Meta Llama & Open Source

Key Points

Llama 3.x / 4 (Meta): leading open-weights; competitive with frontier closed.
Mistral (Mistral AI): French; Mistral Large; Mixtral MoE; Codestral for code.
DeepSeek R1: Chinese; reasoning-focused; open weights.
Qwen (Alibaba): strong multilingual; Qwen 2.5/3.
Self-hosted via Ollama, vLLM, LM Studio, or hosted via Together, Groq, Replicate, Fireworks.
When: cost at high volume, data sovereignty, fine-tuning, research.

Major open-weights families

Meta Llama

Llama 3.3 70B: state-of-art open; competitive with Claude Sonnet on many tasks.
Llama 3.x 8B / smaller: edge-friendly.
Llama 4 (2026): MoE architecture; competitive with frontier.
License: Llama Community License — broadly permissive but with caveats; check.

Mistral

Mistral Large 2: flagship dense.
Mixtral 8x22B: MoE; high quality at competitive cost.
Codestral: code-specialized.
License: Apache 2.0 (most models).

DeepSeek

DeepSeek R1: reasoning model with explicit thinking. State-of-art for math, code, logic.
DeepSeek Coder: code-focused.
License: MIT-ish; check per-release.

Qwen (Alibaba)

Qwen 2.5 / 3: strong multilingual; competitive English.
Open weights; good fit for Chinese / multilingual workloads.

Smaller players

Phi (Microsoft) — see Phi & Small Models.
Gemma (Google open).
Falcon (TII).
Yi (01.AI).

Hosting options

Path	Cost	Setup
Ollama	Local; free	`ollama pull llama3.3; ollama run llama3.3`
vLLM	Self-host on GPU	Production-grade; fastest
LM Studio	Desktop GUI	Dev-friendly
Together AI	API	$0.20-1/M tokens
Groq	API; ultra-fast	$0.05-2/M; LPU hardware
Replicate	API; flexible	Per-model
Fireworks	API	$0.20-2/M
AWS Bedrock	Llama, Mistral	Managed
Azure AI Foundry	Llama, Mistral, others	Azure-integrated

For production .NET: Together or Groq or Bedrock/Foundry.

Why open-weights

Cost at high volume (self-host).
Data sovereignty: model + data stay on your infra.
Fine-tuning to your domain.
Avoid vendor lock-in.
Research / customization.

Why not

Quality gap with frontier (closing fast).
Ops cost for self-hosting.
No native multimodal in some.
Dependent on community for weights.

.NET integration

Most expose OpenAI-compatible endpoints:

// Together AI
var client = new OpenAIClient(
    new ApiKeyCredential(togetherApiKey),
    new OpenAIClientOptions { Endpoint = new Uri("https://api.together.xyz/v1") });

IChatClient chat = client.AsChatClient("meta-llama/Llama-3.3-70B-Instruct-Turbo");

Same SDK works against any OpenAI-compatible. Massive portability.

Ollama (local)

// Microsoft.Extensions.AI.Ollama
IChatClient chat = new OllamaChatClient(new Uri("http://localhost:11434"), "llama3.3");

For local dev / edge / privacy. See Ollama & Aspire.

Groq

Specialized hardware (LPU) → ultra-fast inference. Llama 3 70B at 500+ tokens/sec.

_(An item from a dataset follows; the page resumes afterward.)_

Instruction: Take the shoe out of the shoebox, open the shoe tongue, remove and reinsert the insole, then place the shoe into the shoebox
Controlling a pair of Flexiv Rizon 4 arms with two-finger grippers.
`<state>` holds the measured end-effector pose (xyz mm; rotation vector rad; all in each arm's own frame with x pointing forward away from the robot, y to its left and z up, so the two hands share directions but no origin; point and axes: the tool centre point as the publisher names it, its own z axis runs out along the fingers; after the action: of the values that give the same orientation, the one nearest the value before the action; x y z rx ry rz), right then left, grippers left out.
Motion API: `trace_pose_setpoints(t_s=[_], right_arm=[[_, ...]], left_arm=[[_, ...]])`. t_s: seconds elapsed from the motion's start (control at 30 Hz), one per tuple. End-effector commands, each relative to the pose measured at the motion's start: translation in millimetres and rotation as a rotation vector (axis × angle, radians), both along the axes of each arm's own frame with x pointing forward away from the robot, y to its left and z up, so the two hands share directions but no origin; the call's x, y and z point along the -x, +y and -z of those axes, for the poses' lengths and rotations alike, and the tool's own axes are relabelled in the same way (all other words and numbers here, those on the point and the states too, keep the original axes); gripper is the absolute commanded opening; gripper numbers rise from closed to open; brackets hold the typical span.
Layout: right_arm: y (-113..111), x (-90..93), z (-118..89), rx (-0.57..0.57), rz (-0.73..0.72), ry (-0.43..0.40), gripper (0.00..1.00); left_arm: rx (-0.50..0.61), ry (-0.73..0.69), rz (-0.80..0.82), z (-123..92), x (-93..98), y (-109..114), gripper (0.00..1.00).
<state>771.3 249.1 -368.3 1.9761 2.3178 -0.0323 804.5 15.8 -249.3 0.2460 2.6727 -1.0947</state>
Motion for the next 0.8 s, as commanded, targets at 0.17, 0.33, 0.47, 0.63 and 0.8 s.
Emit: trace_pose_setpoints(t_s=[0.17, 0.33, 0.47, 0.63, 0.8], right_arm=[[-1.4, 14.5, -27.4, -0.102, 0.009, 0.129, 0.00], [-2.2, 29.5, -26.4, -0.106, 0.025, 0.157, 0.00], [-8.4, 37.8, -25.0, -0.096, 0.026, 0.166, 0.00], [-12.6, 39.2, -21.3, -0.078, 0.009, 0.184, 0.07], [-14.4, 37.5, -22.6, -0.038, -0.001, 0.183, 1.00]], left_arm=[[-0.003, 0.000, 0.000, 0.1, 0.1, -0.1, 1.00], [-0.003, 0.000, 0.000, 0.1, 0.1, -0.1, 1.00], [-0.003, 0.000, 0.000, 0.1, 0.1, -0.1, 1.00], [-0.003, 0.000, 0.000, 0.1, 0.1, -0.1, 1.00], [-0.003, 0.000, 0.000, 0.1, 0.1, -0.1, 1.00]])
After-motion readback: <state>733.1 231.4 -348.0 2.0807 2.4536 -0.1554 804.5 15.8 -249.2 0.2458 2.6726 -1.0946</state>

new OpenAIClient(apiKey, new() { Endpoint = new("https://api.groq.com/openai/v1") })
    .AsChatClient("llama-3.3-70b-versatile");

Fine-tuning

For domain adaptation: - LoRA / QLoRA: parameter-efficient. Train on small data. - Full fine-tune: GPU-heavy. - Tools: HuggingFace TRL, Axolotl, Together fine-tuning API.

For most teams: RAG > fine-tuning. Fine-tune only after hitting RAG ceiling.

Quantization

fp16 (default): 70B Llama → ~140 GB.
int8: ~70 GB; minor quality loss.
int4 (GPTQ, AWQ): ~35 GB; runs on smaller GPUs; some quality loss.

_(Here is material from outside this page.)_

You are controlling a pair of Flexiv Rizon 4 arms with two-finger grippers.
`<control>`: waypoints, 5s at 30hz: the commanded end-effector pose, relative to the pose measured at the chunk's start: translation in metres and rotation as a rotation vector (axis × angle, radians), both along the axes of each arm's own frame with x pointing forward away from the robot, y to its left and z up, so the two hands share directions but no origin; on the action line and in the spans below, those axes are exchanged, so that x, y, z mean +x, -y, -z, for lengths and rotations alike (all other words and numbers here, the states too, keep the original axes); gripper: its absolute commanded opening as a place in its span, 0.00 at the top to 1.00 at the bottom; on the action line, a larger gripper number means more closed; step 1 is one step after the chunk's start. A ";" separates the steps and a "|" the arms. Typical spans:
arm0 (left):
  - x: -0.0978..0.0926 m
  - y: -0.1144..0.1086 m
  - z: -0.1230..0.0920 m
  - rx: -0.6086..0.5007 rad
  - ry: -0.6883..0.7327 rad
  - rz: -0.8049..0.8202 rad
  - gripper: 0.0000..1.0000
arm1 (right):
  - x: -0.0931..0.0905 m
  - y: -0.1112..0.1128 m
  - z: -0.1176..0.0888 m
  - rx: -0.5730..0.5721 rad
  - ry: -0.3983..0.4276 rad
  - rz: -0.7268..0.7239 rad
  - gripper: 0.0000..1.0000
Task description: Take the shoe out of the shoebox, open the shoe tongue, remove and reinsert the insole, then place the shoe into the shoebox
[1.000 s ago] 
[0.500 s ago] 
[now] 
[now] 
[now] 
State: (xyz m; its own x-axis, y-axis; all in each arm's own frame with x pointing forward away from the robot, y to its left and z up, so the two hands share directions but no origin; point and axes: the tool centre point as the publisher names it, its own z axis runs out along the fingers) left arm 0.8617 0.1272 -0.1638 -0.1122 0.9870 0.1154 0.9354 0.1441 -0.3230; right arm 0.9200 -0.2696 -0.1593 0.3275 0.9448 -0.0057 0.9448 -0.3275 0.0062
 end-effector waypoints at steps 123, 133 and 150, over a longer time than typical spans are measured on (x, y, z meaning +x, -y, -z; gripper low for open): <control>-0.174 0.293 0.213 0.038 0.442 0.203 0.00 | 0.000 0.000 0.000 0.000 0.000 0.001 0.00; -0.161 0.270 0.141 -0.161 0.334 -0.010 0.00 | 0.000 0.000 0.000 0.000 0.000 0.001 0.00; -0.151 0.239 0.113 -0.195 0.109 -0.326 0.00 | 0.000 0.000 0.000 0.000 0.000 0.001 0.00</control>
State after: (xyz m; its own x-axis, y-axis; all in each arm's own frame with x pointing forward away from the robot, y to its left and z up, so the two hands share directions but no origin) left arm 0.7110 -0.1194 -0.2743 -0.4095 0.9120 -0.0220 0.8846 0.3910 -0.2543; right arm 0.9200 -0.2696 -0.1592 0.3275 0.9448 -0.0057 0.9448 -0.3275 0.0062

GGUF format (Ollama, llama.cpp) bundles quantizations. Q4_K_M typical for "good enough quality at run-on-laptop".

Running on Azure

Azure AI Foundry hosts Llama, Mistral, others.
Custom container in AKS / VM with vLLM.

Senior considerations

Quality benchmarks change monthly — measure for YOUR workload, not just MMLU.
Latency: Groq leads on speed; Together / Fireworks competitive; AWS Bedrock OK.
Privacy: self-hosted only if data really must stay on-prem; managed providers usually have strong contracts.
Total cost: include GPU + ops; managed often cheaper than self-host until very high volume.